Exercise instructions | All of the data below should be set down again verbatim, without any images.
....
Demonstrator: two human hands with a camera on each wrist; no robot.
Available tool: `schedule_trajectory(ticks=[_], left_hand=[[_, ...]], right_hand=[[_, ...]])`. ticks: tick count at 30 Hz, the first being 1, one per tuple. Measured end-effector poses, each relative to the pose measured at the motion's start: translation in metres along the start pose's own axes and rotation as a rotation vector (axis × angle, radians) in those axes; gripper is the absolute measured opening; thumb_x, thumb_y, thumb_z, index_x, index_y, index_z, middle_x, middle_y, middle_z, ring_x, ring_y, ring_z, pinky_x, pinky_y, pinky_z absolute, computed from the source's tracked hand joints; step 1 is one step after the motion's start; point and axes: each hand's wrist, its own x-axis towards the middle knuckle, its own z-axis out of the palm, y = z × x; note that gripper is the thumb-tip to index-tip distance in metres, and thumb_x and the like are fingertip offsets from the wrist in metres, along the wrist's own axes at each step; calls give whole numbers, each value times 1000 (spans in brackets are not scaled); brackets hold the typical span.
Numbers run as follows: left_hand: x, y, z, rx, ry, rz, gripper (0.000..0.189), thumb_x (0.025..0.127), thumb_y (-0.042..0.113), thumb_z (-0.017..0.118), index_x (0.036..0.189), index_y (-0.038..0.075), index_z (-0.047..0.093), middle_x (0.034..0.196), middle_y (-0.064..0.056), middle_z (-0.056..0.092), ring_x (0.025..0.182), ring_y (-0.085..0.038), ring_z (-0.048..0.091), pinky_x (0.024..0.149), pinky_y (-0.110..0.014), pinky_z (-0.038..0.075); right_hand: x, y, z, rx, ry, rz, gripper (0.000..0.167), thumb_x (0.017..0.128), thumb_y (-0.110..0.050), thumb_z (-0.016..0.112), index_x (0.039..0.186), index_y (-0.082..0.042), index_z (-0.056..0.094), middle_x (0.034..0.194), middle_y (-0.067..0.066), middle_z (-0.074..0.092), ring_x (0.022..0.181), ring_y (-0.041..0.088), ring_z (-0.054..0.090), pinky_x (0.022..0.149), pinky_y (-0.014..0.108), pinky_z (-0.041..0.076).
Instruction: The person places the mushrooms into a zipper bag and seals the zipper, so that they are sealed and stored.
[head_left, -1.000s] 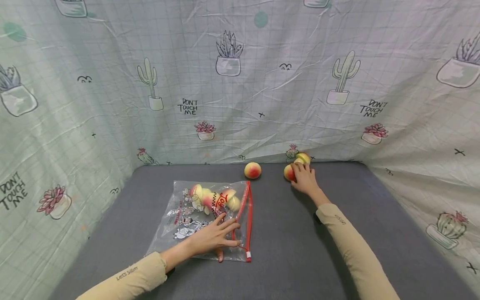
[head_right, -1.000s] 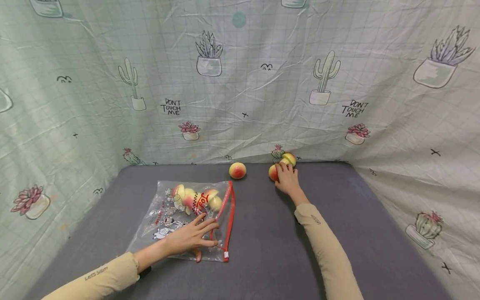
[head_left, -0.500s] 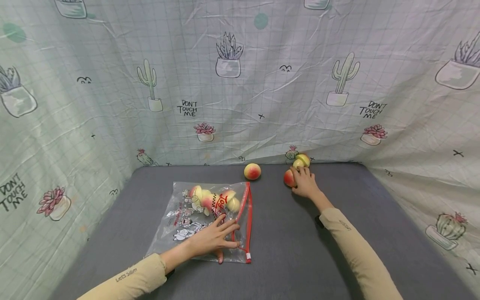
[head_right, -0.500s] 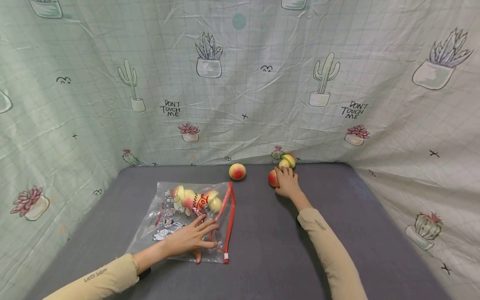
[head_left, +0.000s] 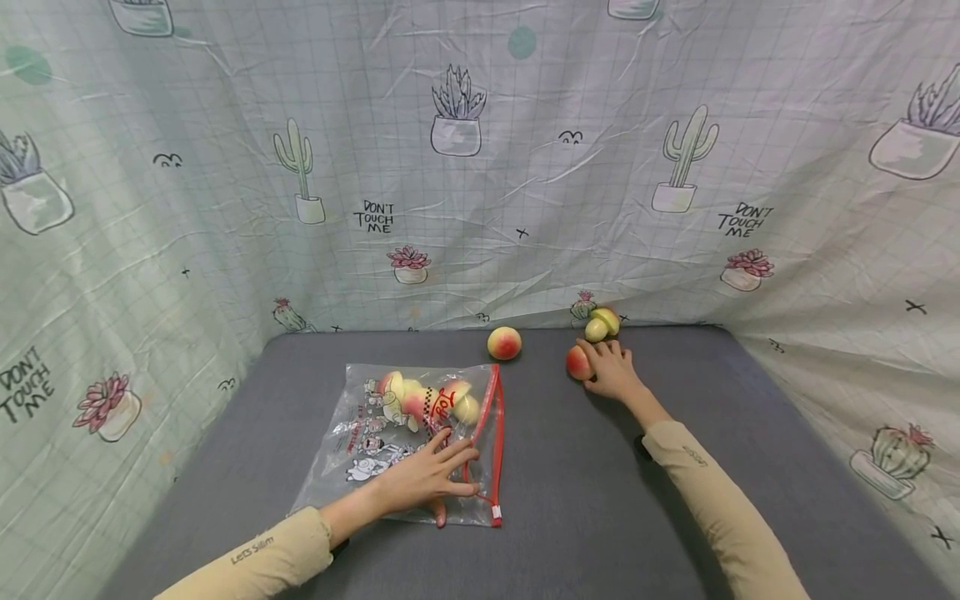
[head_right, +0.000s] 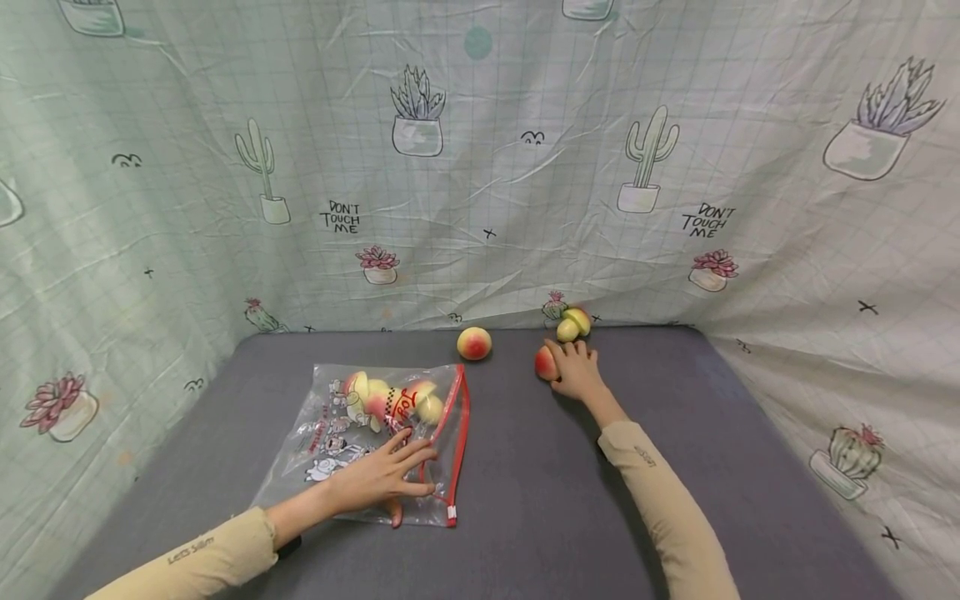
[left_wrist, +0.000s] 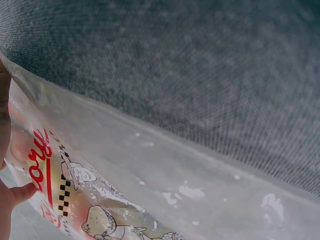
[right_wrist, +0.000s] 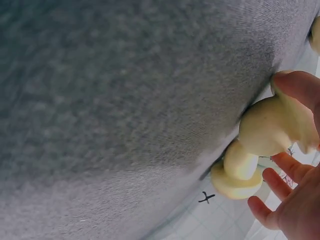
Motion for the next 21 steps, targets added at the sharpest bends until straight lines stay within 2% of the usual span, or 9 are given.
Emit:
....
Solution |
Demonstrator: two human hands with a camera on each wrist; no robot.
Available tool: `schedule_trajectory(ticks=[_], left_hand=[[_, ...]], right_hand=[[_, ...]])`. ticks: tick count at 30 Hz, the first being 1, one per tuple. Measured end-effector poses, each relative to the pose measured at the motion's start: translation in metres along the start pose's own axes and rotation as a rotation vector (axis × angle, radians) in those axes; gripper is the absolute measured opening; thumb_x, thumb_y, thumb_z, index_x, index_y, index_z, middle_x, middle_y, middle_z, ring_x, ring_y, ring_z, pinky_x, pinky_y, pinky_z absolute, computed from the source's tracked hand joints; step 1 is one step after the motion's start; point and axes: each hand's wrist, its own x-axis towards the middle knuckle, its own z-axis out of the palm, y = z × x; note that gripper is the thumb-tip to index-tip distance in metres, and thumb_x and the like are fingertip offsets from the wrist in metres, along the wrist's own axes at each step; calls give whole numbers, each value times 1000 (spans in brackets are not scaled); brackets hold the typical span.
Numbers run as follows: left_hand: x, y, z, rx, ry, rz, gripper (0.000..0.189), thumb_x (0.025..0.127), thumb_y (-0.042..0.113), thumb_z (-0.017..0.118), index_x (0.036..0.189), index_y (-0.038..0.075), index_z (-0.047..0.093), middle_x (0.034..0.196), middle_y (-0.064..0.056), middle_z (-0.056..0.092), ring_x (0.025..0.182), ring_y (-0.085..0.038), ring_z (-0.048..0.091), pinky_x (0.024..0.149), pinky_y (-0.110..0.014), pinky_z (-0.038..0.075); right_hand: x, y, z, rx, ry, rz, gripper (0.000..0.167), thumb_x (0.017..0.128), thumb_y (-0.110..0.050), thumb_z (-0.016..0.112), index_x (0.039..0.186), index_y (-0.082..0.042), index_z (-0.056..0.094), middle_x (0.034..0.194), middle_y (-0.067..0.066), middle_z (-0.074..0.092), ring_x (0.022..0.181), ring_y (-0.041..0.088), ring_z (-0.054..0.090), pinky_x (0.022..0.149), pinky_y (-0.014..0.108), pinky_z (-0.041..0.076).
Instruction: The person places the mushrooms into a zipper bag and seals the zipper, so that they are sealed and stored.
[head_left, -1.000s] 
[head_right, -1.000s] 
[head_left, -0.500s] 
[head_right, -0.500s] 
[head_left, +0.000s] 
[head_right, +0.000s] 
[left_wrist, +0.000s] 
[right_wrist, +0.000s] 
Motion for the next 21 steps, targets added at the sharpest bends until straight lines stay within 2% of the usual span, or 9 are given.
Emit:

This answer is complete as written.